Russia last month passed a law punishing those who spread “intentionally false” information about the coronavirus with up to five years in prison. Nikolas Asfoury / AFP

Russian prosecutors have shot down online conspiracy theories about the coronavirus’ manmade origins as fake, the Prosecutor General's Office said in a statement Wednesday. 

Prosecutors ordered Russia’s media watchdog to delete videos claiming that Covid-19 “is a genetically modified bioweapon artificially created to implant microchips into the population and establish a global world order” from YouTube and Russian social networking website Odnoklassniki. The videos also claimed that the virus was created to “destroy humanity under the guise of vaccination” and that numerology could predict its spread.

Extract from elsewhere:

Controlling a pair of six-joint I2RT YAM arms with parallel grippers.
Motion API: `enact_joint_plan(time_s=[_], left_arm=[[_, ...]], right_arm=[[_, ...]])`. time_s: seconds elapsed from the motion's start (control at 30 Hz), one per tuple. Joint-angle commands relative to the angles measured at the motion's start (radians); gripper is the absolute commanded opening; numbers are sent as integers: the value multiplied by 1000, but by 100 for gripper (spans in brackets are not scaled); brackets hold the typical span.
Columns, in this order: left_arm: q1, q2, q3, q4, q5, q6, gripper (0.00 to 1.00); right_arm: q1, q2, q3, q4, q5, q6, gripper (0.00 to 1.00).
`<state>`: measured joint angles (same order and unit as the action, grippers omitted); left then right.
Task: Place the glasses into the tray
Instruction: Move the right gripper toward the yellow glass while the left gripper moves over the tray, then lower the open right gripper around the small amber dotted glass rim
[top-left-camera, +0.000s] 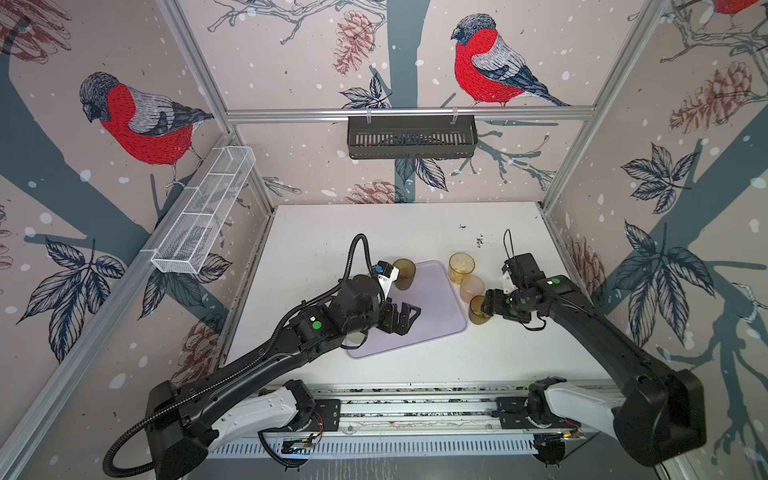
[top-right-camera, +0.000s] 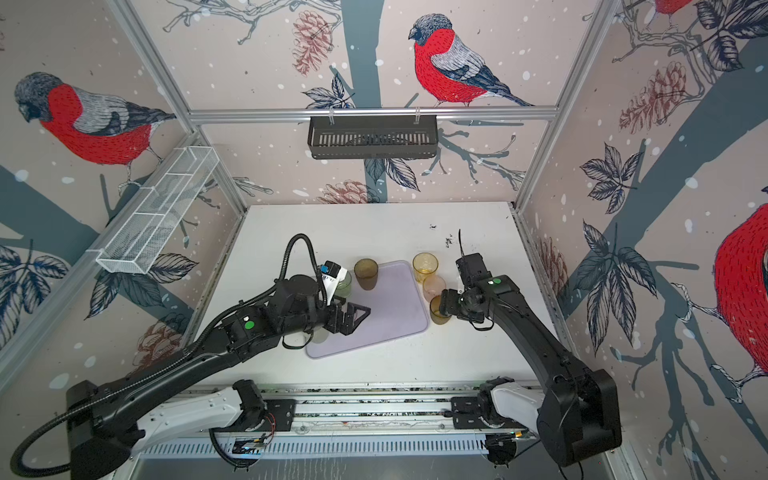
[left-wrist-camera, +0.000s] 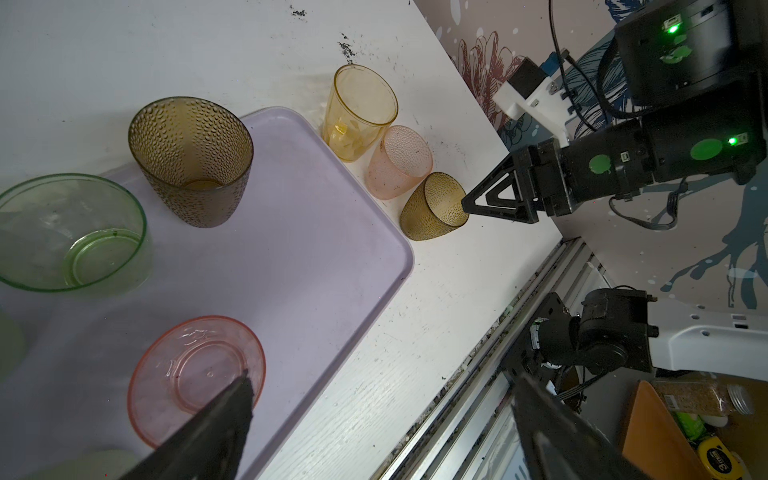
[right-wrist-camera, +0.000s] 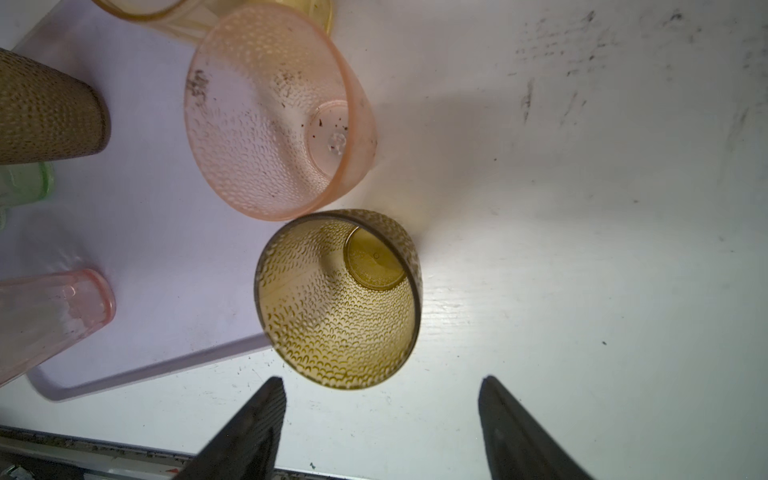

“Neither the World Health Organization nor the Russian government or other official authorities have confirmed information about the artificial manufacture of coronavirus,” the prosecutor’s office statement said.

The Prosecutor General’s Office also dismissed online ads selling Covid-19 treatment drugs as misleading.

Its statement follows a high-profile controversy that emerged after a state-run broadcaster pulled reruns of a popular film director’s show which accuse U.S. billionaire Bill Gates of trying to inject microchips into people to control the population. The director, Nikita Mikhalkov, accused the Rossia 24 broadcaster of censorship.

It also comes amid a war of words between the United States and China over the origins of Covid-19. U.S. President Donald Trump and Secretary of State Mike Pompeo have said that the virus originated in a Wuhan lab, while the Chinese foreign ministry’s spokesman claimed that the U.S. military may have brought it to China.

Russia last month passed a law punishing those who spread “intentionally false” information about the coronavirus with up to five years in prison. A number of Russian social media users have been fined under the new law, and several anti-lockdown protesters have been charged under the law.

Russia has confirmed 165,929 coronavirus cases, making it seventh in the world, as of Wednesday. It has begun reporting Europe’s largest number of daily infections, with more than 10,000 new cases per day since Sunday.